“O que existe é Lula de um lado, capitaneando a ânsia por justiça social e desenvolvimento econômico, e a elite do atraso do outro”, aponta o jornalista Paulo Henrique Arantes
Confira:
A retórica da polarização é falsa, construída para que se viabilize a candidatura de algum nome da direita limpinha, que não seja tosco como Jair Bolsonaro. Alguém que seja uma mistura de Henrique Meirelles, Paulo Guedes e Roberto Campos Neto na economia. Nos “costumes”, lhes cai bem um perfil tipo Luciano Huck ou Eduardo Leite. Para a maioria da sociedade brasileira, qualquer uma dessas pessoas na Presidência da República – ou alguém da mesma linha falso-modernista, um Tarcísio de Freitas – significaria o Brasil subjugado a todos aqueles mantras de austeridade, privatização, corte de gastos, meritocracia e outras mentiras neoliberais.

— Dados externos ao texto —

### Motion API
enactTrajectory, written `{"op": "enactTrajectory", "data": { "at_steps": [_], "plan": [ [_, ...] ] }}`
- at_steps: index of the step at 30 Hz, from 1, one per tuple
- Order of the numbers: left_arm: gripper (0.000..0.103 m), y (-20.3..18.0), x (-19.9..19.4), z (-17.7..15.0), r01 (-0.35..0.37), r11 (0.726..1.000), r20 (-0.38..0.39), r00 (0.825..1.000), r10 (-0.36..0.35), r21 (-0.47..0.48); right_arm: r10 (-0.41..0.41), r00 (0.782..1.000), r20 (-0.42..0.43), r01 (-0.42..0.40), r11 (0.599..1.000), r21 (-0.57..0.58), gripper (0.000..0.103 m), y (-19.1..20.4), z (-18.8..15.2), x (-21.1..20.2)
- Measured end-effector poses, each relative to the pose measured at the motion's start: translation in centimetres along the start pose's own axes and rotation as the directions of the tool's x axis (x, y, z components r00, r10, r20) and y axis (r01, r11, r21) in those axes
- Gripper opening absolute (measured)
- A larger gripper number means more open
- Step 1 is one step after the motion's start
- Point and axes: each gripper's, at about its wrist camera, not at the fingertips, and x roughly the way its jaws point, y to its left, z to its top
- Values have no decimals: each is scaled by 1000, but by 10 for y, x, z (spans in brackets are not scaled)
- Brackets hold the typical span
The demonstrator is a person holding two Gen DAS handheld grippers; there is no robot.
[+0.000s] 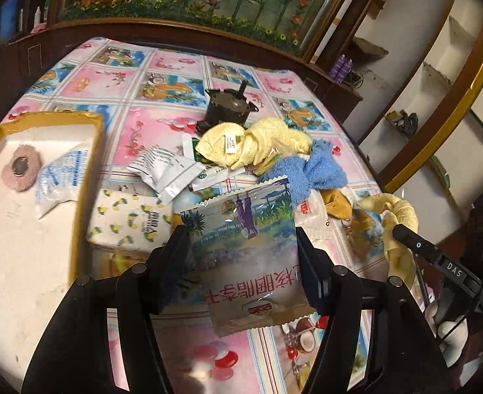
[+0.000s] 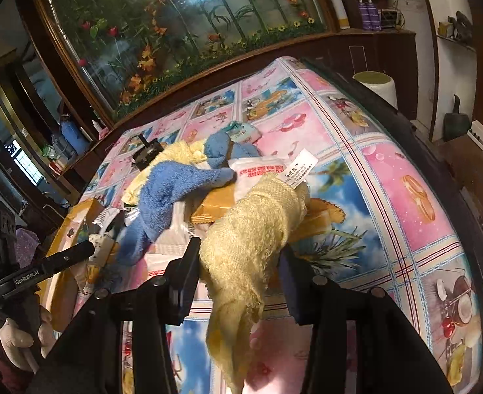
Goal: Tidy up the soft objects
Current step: 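Grasp clear bag with left gripper, carry into box while right drops yellow towel there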
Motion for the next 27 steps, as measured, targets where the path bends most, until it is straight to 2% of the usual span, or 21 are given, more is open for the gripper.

A polarização Lula–Bolsonaro que se vende como verdade absoluta é fake. O que existe, o que persiste, é Lula de um lado, capitaneando a ânsia nacional por justiça social e desenvolvimento econômico, e a elite do atraso, como bem definiu Jessé Souza, do outro. O que se batizou de “polarização” nada mais é que a continuidade do nosso conflito histórico entre exploradores e explorados.
Não há polarização Lula-Bolsonaro por inúmeras razões. Uma delas, a mais óbvia, é porque o capitão encontra-se inelegível e, se não fugir, será preso. Outra é porque Bolsonaro pode arregimentar uma multidão de imbecis, mas na verdade sempre foi uma marionete nas mãos das raposas da direita política. Covarde, traidor de amigos, intelectualmente primitivo, não desfruta da lealdade de ninguém que esteve em seu barco, ora naufragado. Isso, em termos práticos.
Em termos filosóficos, faz-se necessário um resgate histórico para que se compreenda a única polarização que vigora no país. Fiquemos no período nascido com a Constituição de 1988. Desde que os cidadãos voltaram a votar para presidente, de um lado sempre esteve Lula – é claro, nunca sozinho, mas como aglutinador de forças progressistas. Foi assim contra Collor e FHC, no entorno dos quais estiveram exatamente as mesmas figuras – e boa parte dos princípios – que abraçariam Jair Bolsonaro. E que, antes dele, incensariam Michel Temer.
Ressalve-se que Fernando Henrique Cardoso declarou voto em Lula em 2022, dado não existir a tal terceira via. Tivesse a opção, príncipe dos sociólogos escolheria qualquer Luciano Huck da vida.
Claro está mais, e mais claro é impossível, que a única e intransponível polarização consiste na tragédia histórica brasileira, em que se perpetuam, de um lado, uma elite ignorante e segregacionista. De outro, aqueles que, para aquela elite, são os responsáveis pela inflação quando passam a comer melhor.